### Task to carry out
Only one stretch of the listing below is wanted. Begin at the line that has "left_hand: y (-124", stop after the line that has "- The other", and repeat every line in between exactly.
═════ Data excerpt ═════
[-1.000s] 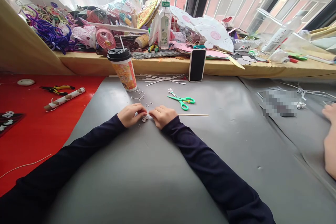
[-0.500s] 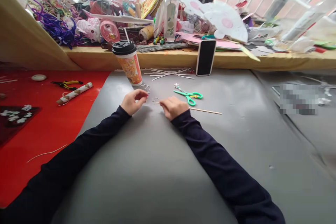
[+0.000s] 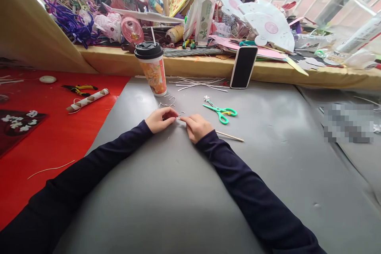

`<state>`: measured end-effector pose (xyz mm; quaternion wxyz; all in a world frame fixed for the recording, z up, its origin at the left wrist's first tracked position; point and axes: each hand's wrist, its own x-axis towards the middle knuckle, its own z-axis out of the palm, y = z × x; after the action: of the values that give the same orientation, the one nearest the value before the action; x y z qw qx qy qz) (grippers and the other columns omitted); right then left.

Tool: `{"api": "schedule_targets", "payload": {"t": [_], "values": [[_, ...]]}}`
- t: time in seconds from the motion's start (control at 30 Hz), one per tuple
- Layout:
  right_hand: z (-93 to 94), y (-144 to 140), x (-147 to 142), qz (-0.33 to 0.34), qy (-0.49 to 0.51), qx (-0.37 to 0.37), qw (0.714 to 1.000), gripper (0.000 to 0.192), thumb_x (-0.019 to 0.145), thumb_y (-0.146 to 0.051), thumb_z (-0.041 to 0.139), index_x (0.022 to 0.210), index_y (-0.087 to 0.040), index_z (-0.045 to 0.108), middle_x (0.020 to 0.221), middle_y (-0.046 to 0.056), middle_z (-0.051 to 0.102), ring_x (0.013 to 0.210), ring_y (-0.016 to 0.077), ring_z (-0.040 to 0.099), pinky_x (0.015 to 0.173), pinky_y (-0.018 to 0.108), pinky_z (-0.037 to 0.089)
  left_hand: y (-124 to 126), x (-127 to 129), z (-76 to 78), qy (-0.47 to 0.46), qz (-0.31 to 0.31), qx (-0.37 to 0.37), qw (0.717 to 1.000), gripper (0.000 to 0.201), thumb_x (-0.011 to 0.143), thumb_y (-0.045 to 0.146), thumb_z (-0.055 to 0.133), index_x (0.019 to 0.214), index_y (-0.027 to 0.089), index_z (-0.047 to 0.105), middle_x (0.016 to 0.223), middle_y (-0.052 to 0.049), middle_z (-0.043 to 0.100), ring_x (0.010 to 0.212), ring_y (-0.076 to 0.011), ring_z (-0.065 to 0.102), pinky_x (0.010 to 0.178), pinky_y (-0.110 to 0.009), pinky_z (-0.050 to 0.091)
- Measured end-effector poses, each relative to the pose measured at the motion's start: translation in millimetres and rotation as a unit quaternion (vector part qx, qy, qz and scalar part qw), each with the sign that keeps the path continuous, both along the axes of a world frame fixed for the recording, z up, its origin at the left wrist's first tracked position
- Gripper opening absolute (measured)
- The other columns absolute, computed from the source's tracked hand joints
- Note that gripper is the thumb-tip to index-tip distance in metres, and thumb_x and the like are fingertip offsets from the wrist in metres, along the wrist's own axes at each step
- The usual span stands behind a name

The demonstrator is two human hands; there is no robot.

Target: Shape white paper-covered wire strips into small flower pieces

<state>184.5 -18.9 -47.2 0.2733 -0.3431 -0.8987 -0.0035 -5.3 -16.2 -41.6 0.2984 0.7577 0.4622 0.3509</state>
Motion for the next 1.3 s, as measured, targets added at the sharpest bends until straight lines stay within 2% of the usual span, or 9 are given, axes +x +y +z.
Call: {"api": "schedule_targets", "payload": {"t": [0.23, 0.37, 0.5, 0.67, 0.83, 1.0, 1.13, 1.23, 1.3], "values": [[-4.9, 2.7, 0.4, 0.023, 0.055, -0.017, 0.998, 0.025, 0.080, -0.016, 0.039, 0.098, -0.018, 0.056, 0.091, 0.005, 0.062, 0.082, 0.0158, 0.056, 0.075, 0.028, 0.045, -7.9, -0.2, 3.2, -0.018, -0.030, -0.007, 0.999, 0.026, 0.069, 0.013, 0.045, 0.092, 0.013, 0.057, 0.083, -0.004, 0.062, 0.066, -0.0094, 0.056, 0.066, -0.023, 0.046], [-4.5, 0.5, 0.4, 0.014, 0.055, -0.038, 0.998, 0.024, 0.080, -0.015, 0.040, 0.097, -0.018, 0.056, 0.090, 0.005, 0.062, 0.083, 0.0161, 0.056, 0.075, 0.029, 0.046, -10.3, -0.4, 6.8, -0.010, -0.034, -0.021, 0.999, 0.023, 0.068, 0.022, 0.052, 0.086, 0.012, 0.061, 0.075, -0.004, 0.064, 0.065, -0.0108, 0.057, 0.064, -0.023, 0.046], [-3.0, -7.4, -2.2, 0.024, 0.054, -0.030, 0.998, 0.030, 0.076, -0.014, 0.042, 0.104, -0.018, 0.052, 0.096, 0.007, 0.057, 0.089, 0.0179, 0.052, 0.080, 0.032, 0.045, -9.0, -1.5, 7.6, 0.001, -0.025, -0.031, 0.999, 0.024, 0.070, 0.031, 0.052, 0.081, 0.012, 0.062, 0.070, -0.004, 0.064, 0.060, -0.0110, 0.056, 0.060, -0.023, 0.046], [2.0, -27.0, -11.8, 0.050, 0.053, 0.003, 0.997, 0.039, 0.073, -0.011, 0.042, 0.112, -0.018, 0.046, 0.109, 0.008, 0.050, 0.102, 0.0191, 0.045, 0.089, 0.034, 0.041, -6.9, -2.1, 5.5, 0.004, -0.019, -0.026, 0.999, 0.024, 0.070, 0.031, 0.052, 0.080, 0.012, 0.062, 0.070, -0.004, 0.064, 0.061, -0.0114, 0.057, 0.060, -0.022, 0.046], [1.7, -33.2, -16.4, 0.040, 0.047, 0.007, 0.998, 0.038, 0.072, -0.011, 0.043, 0.110, -0.016, 0.048, 0.108, 0.009, 0.049, 0.102, 0.0201, 0.044, 0.089, 0.034, 0.040, -6.8, -3.0, 5.1, 0.011, -0.015, -0.018, 1.000, 0.022, 0.070, 0.028, 0.050, 0.081, 0.013, 0.063, 0.072, -0.004, 0.064, 0.062, -0.0115, 0.057, 0.062, -0.022, 0.045], [-3.2, -18.7, -9.4, 0.017, 0.062, -0.014, 0.998, 0.035, 0.073, -0.008, 0.041, 0.105, -0.016, 0.052, 0.100, 0.008, 0.053, 0.095, 0.0188, 0.047, 0.084, 0.032, 0.043, -8.4, -0.8, 7.1, 0.024, -0.015, -0.024, 0.999, 0.023, 0.070, 0.026, 0.049, 0.083, 0.013, 0.062, 0.067, -0.002, 0.063, 0.058, -0.0106, 0.055, 0.060, -0.022, 0.045], [-5.6, -3.2, -0.8, -0.006, 0.078, -0.028, 0.997, 0.029, 0.076, -0.006, 0.038, 0.094, -0.017, 0.057, 0.085, 0.006, 0.058, 0.082, 0.0170, 0.051, 0.076, 0.030, 0.045, -4.6, -2.8, 4.3, 0.044, 0.040, 0.018, 0.998, 0.020, 0.070, 0.023, 0.047, 0.080, 0.016, 0.063, 0.068, -0.001, 0.062, 0.060, -0.0103, 0.054, 0.062, -0.022, 0.045], [-8.0, 4.4, 2.3, -0.025, 0.088, -0.033, 0.995, 0.025, 0.077, -0.008, 0.038, 0.089, -0.017, 0.058, 0.082, 0.006, 0.059, 0.081, 0.0171, 0.051, 0.075, 0.031, 0.045, 3.4, -10.2, 0.0, 0.075, 0.107, 0.054, 0.990, 0.020, 0.070, 0.022, 0.046, 0.079, 0.017, 0.063, 0.070, -0.002, 0.061, 0.059, -0.0107, 0.053, 0.062, -0.023, 0.045], [-9.2, 5.9, 1.9, -0.030, 0.088, -0.039, 0.995, 0.024, 0.078, -0.009, 0.039, 0.088, -0.017, 0.059, 0.081, 0.006, 0.059, 0.081, 0.0173, 0.052, 0.074, 0.031, 0.045, 9.4, -16.4, -2.4, 0.094, 0.149, 0.105, 0.979, 0.021, 0.070, 0.022, 0.046, 0.082, 0.017, 0.063, 0.080, -0.003, 0.060, 0.064, -0.0119, 0.053, 0.065, -0.025, 0.045]]}}
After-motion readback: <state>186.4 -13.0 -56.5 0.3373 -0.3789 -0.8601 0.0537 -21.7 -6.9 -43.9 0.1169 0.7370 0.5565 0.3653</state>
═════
### Answer section
  left_hand: y (-124 to 126), x (-127 to 129), z (-76 to 78), qy (-0.47 to 0.46), qz (-0.31 to 0.31), qx (-0.37 to 0.37), qw (0.717 to 1.000), gripper (0.000 to 0.201), thumb_x (-0.011 to 0.143), thumb_y (-0.045 to 0.146), thumb_z (-0.055 to 0.133), index_x (0.019 to 0.214), index_y (-0.027 to 0.089), index_z (-0.047 to 0.105), middle_x (0.016 to 0.223), middle_y (-0.052 to 0.049), middle_z (-0.043 to 0.100), ring_x (0.010 to 0.212), ring_y (-0.076 to 0.011), ring_z (-0.065 to 0.102), pinky_x (0.010 to 0.178), pinky_y (-0.110 to 0.009), pinky_z (-0.050 to 0.091)
- Measured end-effector poses, each relative to the pose measured at the motion's start: translation in millimetres and rotation as a unit quaternion (vector part qx, qy, qz and scalar part qw), each with the sign that keeps the path continuous, both along the axes of a world frame fixed for the recording, z up, its origin at the left wrist's first tracked position
- Gripper opening absolute (measured)
- The other columns absolute, computed from the source's tracked hand joints

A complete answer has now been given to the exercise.